> [Problem] Return all lines from the listing below in which "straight" appears.

> [Supplied material]
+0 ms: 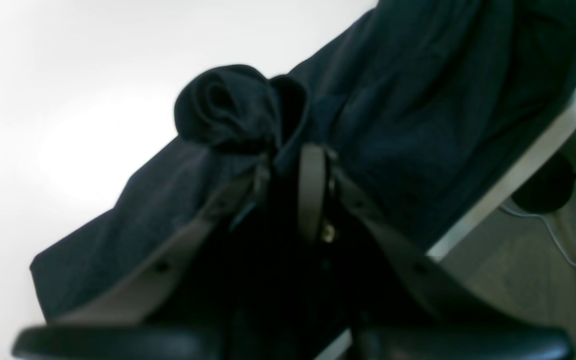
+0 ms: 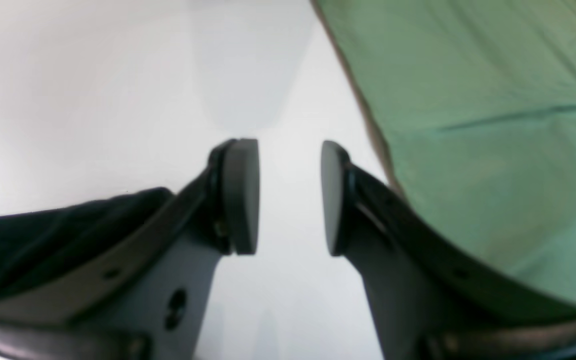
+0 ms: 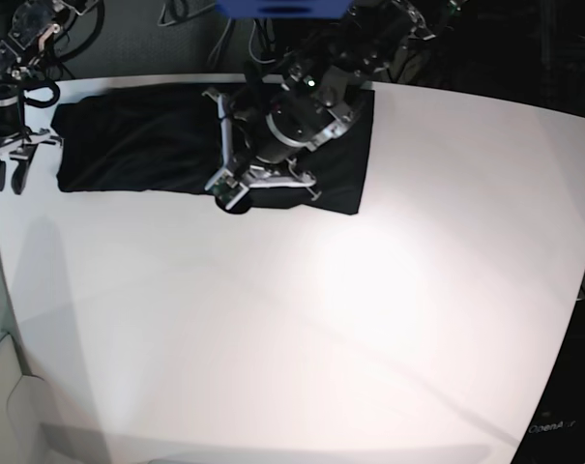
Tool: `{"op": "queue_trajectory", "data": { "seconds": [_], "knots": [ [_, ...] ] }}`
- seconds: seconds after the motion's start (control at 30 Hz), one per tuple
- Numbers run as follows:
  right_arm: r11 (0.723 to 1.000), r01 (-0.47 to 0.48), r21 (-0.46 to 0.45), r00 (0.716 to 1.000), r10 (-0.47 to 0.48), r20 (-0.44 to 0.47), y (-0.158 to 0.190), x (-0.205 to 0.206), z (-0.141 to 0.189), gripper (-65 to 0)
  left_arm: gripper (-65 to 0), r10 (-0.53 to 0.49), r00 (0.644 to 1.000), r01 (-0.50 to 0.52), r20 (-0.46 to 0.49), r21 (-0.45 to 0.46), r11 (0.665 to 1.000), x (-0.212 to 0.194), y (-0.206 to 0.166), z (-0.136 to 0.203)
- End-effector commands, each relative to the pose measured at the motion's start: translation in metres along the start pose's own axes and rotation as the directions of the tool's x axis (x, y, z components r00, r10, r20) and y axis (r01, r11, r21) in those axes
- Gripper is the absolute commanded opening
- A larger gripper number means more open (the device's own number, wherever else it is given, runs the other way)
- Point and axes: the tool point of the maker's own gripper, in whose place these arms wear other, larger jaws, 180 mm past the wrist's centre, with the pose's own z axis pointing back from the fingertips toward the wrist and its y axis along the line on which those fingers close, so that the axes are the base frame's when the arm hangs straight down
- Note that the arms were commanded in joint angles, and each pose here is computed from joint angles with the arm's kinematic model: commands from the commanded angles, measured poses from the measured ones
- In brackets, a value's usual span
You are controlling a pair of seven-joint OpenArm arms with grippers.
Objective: Fold the T-shirt properly
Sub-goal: 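Lay the folded end down and release it with the left gripper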
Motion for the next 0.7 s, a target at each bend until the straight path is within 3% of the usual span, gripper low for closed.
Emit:
{"op": "queue_trajectory", "data": {
  "seconds": [0.0, 0.07, 0.1, 0.3, 0.37, 0.47, 0.6, 0.67],
  "knots": [
    [1.000, -0.011, -0.015, 0.998, 0.012, 0.060, -0.008, 0.018, 0.000, -43.1, -65.0, 0.002, 0.998, -0.002, 0.058, -0.005, 1.000, 0.018, -0.001, 0.003],
    [1.000, -0.011, -0.015, 0.998, 0.012, 0.060, -0.008, 0.018, 0.000, -43.1, -64.1, 0.007, 0.997, -0.006, 0.070, -0.011, 1.000, 0.023, -0.004, 0.004],
    [1.000, -0.011, -0.015, 0.998, 0.012, 0.060, -0.008, 0.018, 0.000, -43.1, -60.6, 0.010, 0.997, -0.009, 0.071, -0.013, 1.000, 0.023, -0.005, 0.004],
    [1.000, -0.011, -0.015, 0.998, 0.012, 0.060, -0.008, 0.018, 0.000, -43.1, -27.0, 0.006, 0.996, -0.001, 0.091, -0.049, 0.999, 0.028, -0.016, 0.007],
    [1.000, -0.011, -0.015, 0.998, 0.012, 0.060, -0.008, 0.018, 0.000, -43.1, -21.1, 0.001, 0.994, 0.010, 0.109, -0.100, 0.995, 0.032, -0.029, 0.012],
    [1.000, -0.011, -0.015, 0.998, 0.012, 0.060, -0.008, 0.018, 0.000, -43.1, -18.8, 0.003, 0.991, 0.015, 0.133, -0.138, 0.990, 0.041, -0.029, 0.016],
    [1.000, -0.011, -0.015, 0.998, 0.012, 0.060, -0.008, 0.018, 0.000, -43.1, -19.1, -0.005, 0.992, 0.020, 0.126, -0.116, 0.993, 0.041, -0.016, 0.014],
    [1.000, -0.011, -0.015, 0.998, 0.012, 0.060, -0.008, 0.018, 0.000, -43.1, -23.0, 0.008, 0.993, 0.003, 0.117, -0.088, 0.996, 0.038, -0.003, 0.014]
  ]
}}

> [Response]
- Point and axes: the tool point of the maker's own gripper, in whose place these arms wear other, larger jaws, 180 mm past the wrist's centre, with the pose's own z axis pointing back from the fingertips toward the wrist and its y axis along the line on which those fingers close, so that the axes are the base frame's when the arm hangs straight down
Motion for the next 0.7 s, a target at each bend until the straight path is within 3% of the usual span, gripper low for closed.

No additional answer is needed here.